Yes, something is wrong, very wrong.
This is a film in the tradition of the post-apocalyptic story. Some sort of plague has hit this country (seems like France, but one could assume the wider world is stricken, at minimum Europe). Water is scarce. Food supplies are not moving as they used to. Animals are affected and being burned. Hunger is rampant. Trains don't stop for passengers.
And now this family must find a way to survive without supplies, in the cold, without their Pater Familias, and with a terrible grief to bear.
It's enough to break your heart, this chilling opening.
The story follows them as they meet up with a filthy, feral youth--a boy who is a loner, who steals to survive, who will not join up with a group, but lives in the woods in solitary suspiciousness and pessimissm. The misanthropic survivalist. Then they meet up with a quarrelsome group at a train station. They hope a train will come. (At this point, it starts to feel as if WAITING FOR GODOT has become a horrifying sci-fi story, because we can only wonder if a train ever WILL come, and if they wait in vain.)
Terrible things are done. Amazingly kind things are done. Hope is minimal, but not completely lost. Some people try to keep things civilized, to be fair. More terrible losses are in store.

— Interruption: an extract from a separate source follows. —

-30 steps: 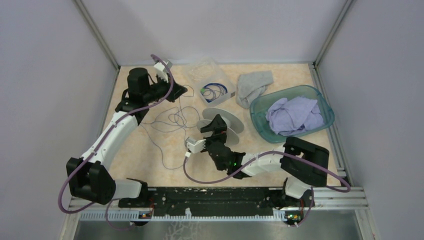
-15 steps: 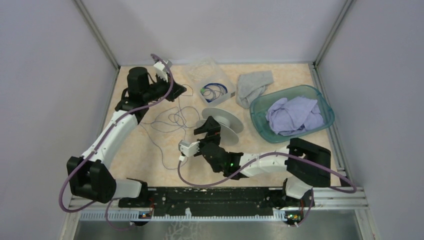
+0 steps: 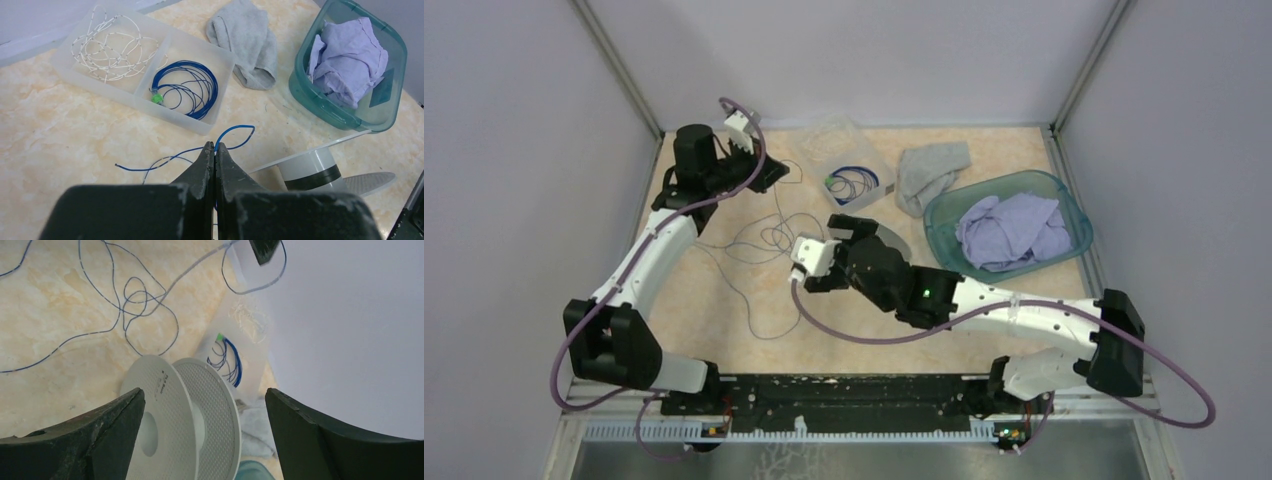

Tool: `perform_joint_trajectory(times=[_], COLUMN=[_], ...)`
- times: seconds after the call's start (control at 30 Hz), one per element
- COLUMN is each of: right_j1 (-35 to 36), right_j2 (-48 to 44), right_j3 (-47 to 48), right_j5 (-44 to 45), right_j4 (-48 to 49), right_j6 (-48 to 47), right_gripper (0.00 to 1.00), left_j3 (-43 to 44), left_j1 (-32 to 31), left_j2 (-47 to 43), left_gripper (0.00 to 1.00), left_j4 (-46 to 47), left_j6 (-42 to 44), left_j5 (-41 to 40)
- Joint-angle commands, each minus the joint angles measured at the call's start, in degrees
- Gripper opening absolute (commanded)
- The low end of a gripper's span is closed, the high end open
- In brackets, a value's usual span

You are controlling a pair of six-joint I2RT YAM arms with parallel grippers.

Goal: Wrap the cables
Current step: Wrap the cable around the cable reel.

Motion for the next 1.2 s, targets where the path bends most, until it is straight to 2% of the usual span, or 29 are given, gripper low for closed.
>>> perform_joint_trajectory(times=[0.0,0.27,0.53,0.67,0.83,1.03,1.17], right_j1=[-8.52,-27.41,-38.89,-40.22,-40.59,-41.79,-41.75], right_j2=[-3.26,-3.13,0.66,1.69,3.77,6.91,7.02], right_j3=[6.27,11.37,13.61,12.84,11.77,11.48,10.45], right_j5=[-11.89,-29.97,-42.74,-48.01,-49.59,-51.11,-50.98], right_j4=[-11.34,-20.25,-25.99,-26.96,-26.44,-25.41,-23.99], right_j6=[12.13,22.85,25.80,26.07,26.55,27.30,29.18], right_gripper=[0.88,0.74,0.71,0.70,0.65,0.48,0.35], left_j3=[1.85,1.85,1.32,0.83,0.53,0.63,0.41], left_j1=[1.12,1.40,1.40,1.40,1.40,1.31,1.25], left_j2=[0.83,0.16,-0.59,-1.34,-1.67,-1.91,-2.19], left_gripper=[0.00,0.00,0.00,0.00,0.00,0.00,0.00], left_j4=[0.31,-0.40,-0.98,-0.91,-1.12,-2.97,-4.04], left_j6=[0.69,2.67,2.85,2.66,2.63,3.85,4.53], left_j5=[2.69,6.87,8.62,9.07,9.23,9.78,13.92])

I watched, mesmerized, horrified. I wondered: What would I do with MY back against the wall? Would I be like the kinder folks, and would I comfort and share? Or would I be one of the "me and mine" folks, and cast out the wanderer for pragmatic and selfish reasons? Would I withhold water from a thirsting woman or child today, just to be able to give it to my own tomorrow? Would I succumb to survival of the fittest or the cruelest or the one with the biggest rifle?
I hope not. I hope that grace will abound. That this film made me stop and consider my own soul, well, that tells me it's powerful and worthy.
But I do NOT know the anwer. I do not comfort myself with thinking I will be among the great and giving righteous on that day. I can only pray I will.
Part of the ongoing imagery in story and action and dialogue in the film harkens to the idea of the 35 Righteous of Jewish legend. Those 36 people who, by virtue of being on the planet and being of such goodness, that they keep the world from being destroyed. (Think of the story of Abraham's pleading for Sodom, how God could not really destroy a city with even TEN righteous souls in it, would he?)
And as if to prove that there is something to this, we see a woman bring a bit of warm goat milk to a very old man, who in turn takes not one sip, but gives it ALL to his frail wife, who drinks it up in silence, him holding the bowl to her lips.
And we see a woman offer to give up her bicycle, another to give up his watch, to get water for a woman with nothing left to trade except sex.
And we see an addled, shocked, silent boy ready to make the ultimate, horrific sacrifice if it will save the world.
Even in the midst of the selfish and murderous and quarrelsome, a few lights shine.
The movie is named after an era spoken of in Norse legend, the wolf-age, the time of the wolf. The age that precedes the end of the world. These lines are from the Norse poem VOLUPSA:
Brother will fight brother and be his slayer,
brother and sister will violate the bonds of kinship;
hard it is in the world, there is much adultery,
axe-age, sword-age, shields are cleft asunder,
wind-age, wolf-age, before the world plunges headlong;
no man will spare another.
These words are compatible with what we read in the eschatalogical writings of Judaism and Christianity. (Perhaps Islam, too, but I am not as familiar with those texts.)
I was very moved by this dark and depressing film, and grateful that the director gave us some light in the darkness, the light that came through acts of generosity and selflessness, no matter how scarce when catastrophe and chaos comes.
If you can bear it, I recommend LE TEMPS DU LOUP/THE TIME OF THE WOLF. It's not easy to watch, but I think there are lessons there worth viewing, and some very good scenes. And Isabel Huppert is, to me, always a delight to watch.